Which is why Jesus’ first statement in his Sermon on the Mount is so intriguing:
God blesses those who are poor and realize their need for him, for the Kingdom of Heaven is theirs. — Matthew 5:3
Now, as a general rule, the Beatitudes are descriptive rather than prescriptive. So Jesus isn’t asking us to make ourselves poor in spirit so that we can be rewarded with blessing. Instead he is pointing out that when we realize our own need, blessing is available.
He’s revealing a truth; not asking for performance.
The obvious tension here is this: I like to feel good about myself. I’m not that great at assessing my own status or abilities. I avoid looking at my deficiencies and would rather ignore them.
I’d like to pretend that I’m good on my own. But the truth is that’s just not reality no matter how much my own psyche would like it to be.

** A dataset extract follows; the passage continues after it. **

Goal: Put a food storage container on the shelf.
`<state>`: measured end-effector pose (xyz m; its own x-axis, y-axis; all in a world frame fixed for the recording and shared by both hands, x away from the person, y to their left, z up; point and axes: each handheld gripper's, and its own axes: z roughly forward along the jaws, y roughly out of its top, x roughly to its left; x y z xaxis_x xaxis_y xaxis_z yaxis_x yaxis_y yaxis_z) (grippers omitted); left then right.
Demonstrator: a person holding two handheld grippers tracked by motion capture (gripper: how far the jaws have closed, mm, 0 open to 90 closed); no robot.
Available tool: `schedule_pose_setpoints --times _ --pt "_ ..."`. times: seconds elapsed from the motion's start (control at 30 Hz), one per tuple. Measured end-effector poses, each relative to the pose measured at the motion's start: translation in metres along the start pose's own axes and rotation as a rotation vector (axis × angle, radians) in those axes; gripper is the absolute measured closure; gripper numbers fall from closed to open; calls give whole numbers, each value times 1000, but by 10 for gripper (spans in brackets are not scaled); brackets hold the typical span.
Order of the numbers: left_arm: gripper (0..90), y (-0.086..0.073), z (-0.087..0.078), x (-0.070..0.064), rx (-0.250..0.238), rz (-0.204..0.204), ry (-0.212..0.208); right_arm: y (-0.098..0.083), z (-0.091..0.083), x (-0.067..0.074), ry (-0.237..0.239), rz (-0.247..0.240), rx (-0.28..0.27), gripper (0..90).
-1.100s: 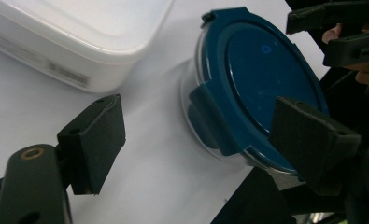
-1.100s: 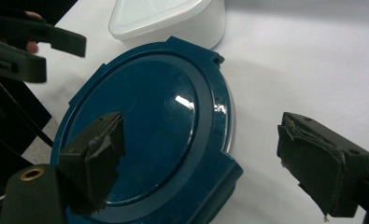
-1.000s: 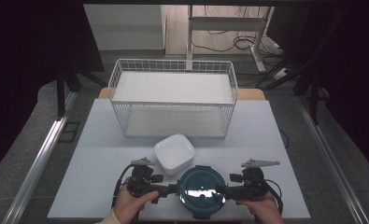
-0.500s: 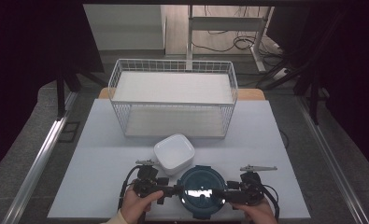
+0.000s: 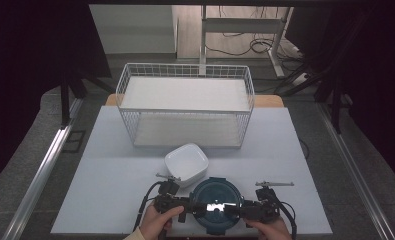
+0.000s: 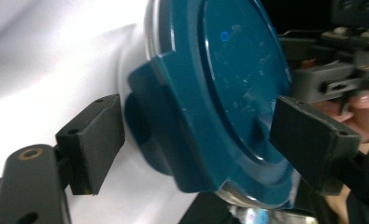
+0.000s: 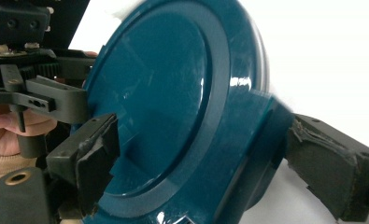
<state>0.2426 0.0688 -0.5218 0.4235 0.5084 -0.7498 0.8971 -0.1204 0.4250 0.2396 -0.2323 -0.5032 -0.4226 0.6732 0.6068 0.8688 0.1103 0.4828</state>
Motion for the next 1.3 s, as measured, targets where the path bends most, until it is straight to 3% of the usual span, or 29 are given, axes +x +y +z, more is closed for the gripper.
schedule_pose_setpoints --times 0.1,0.27,0.37,0.5,0.7,0.83,1.3 --pt "206 0 1 1 13 4 -3 -2 4 -2 45 42 18 129" --pt "267 0 -3 0 -4 -7 9 -1 2 -3 45 82 36 173" --pt "288 0 -4 -1 -9 -20 16 0 -2 -1 25 69 26 222" --pt "320 -1 -7 -1 -19 -44 14 0 -5 -4 41 107 -4 274" --pt "361 -2 -12 -4 -31 -51 14 0 -7 -1 32 101 -21 301" --pt "396 -2 -15 -8 -52 -47 25 -1 -11 -4 52 116 -47 337" --pt "431 -2 -24 -13 -93 -35 39 0 -14 0 65 101 -75 377"
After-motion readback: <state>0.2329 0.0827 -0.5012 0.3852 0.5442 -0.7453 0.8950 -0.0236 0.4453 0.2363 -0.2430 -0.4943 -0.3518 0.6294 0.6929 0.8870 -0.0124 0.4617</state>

I don’t need to become poor in spirit; I am poor in spirit.
And my deep desire to turn a blind eye to my own brokenness and need only causes me to evade the grace God has in store for my life.
I’ll be honest — I used to think that the more I walked with Jesus, the more I would have things nailed down. And yet the longer I go in this journey, the less and less I am sure of. Now don’t get me wrong, there are some rock solid truths to life that I am more convinced of than ever. But it seems that day by day I realize more and more that I don’t have all the answers.
I should have seen this coming. The most spiritually mature people I know seem to be the people who are most aware of their own need for God.
That is why I love this first statement of the Beatitudes. In so many ways it is the foundational statement of the list. And it is the linchpin of the entire sermon and Jesus’ ministry as a whole.
God’s grace is available to the broken. You just have to admit that you’re broken.
God’s saving grace always comes at the time when we admit that we’re out of our depth. His help is always there when understand we’re in over our head.
The beginning of this journey is found at the end of ourselves.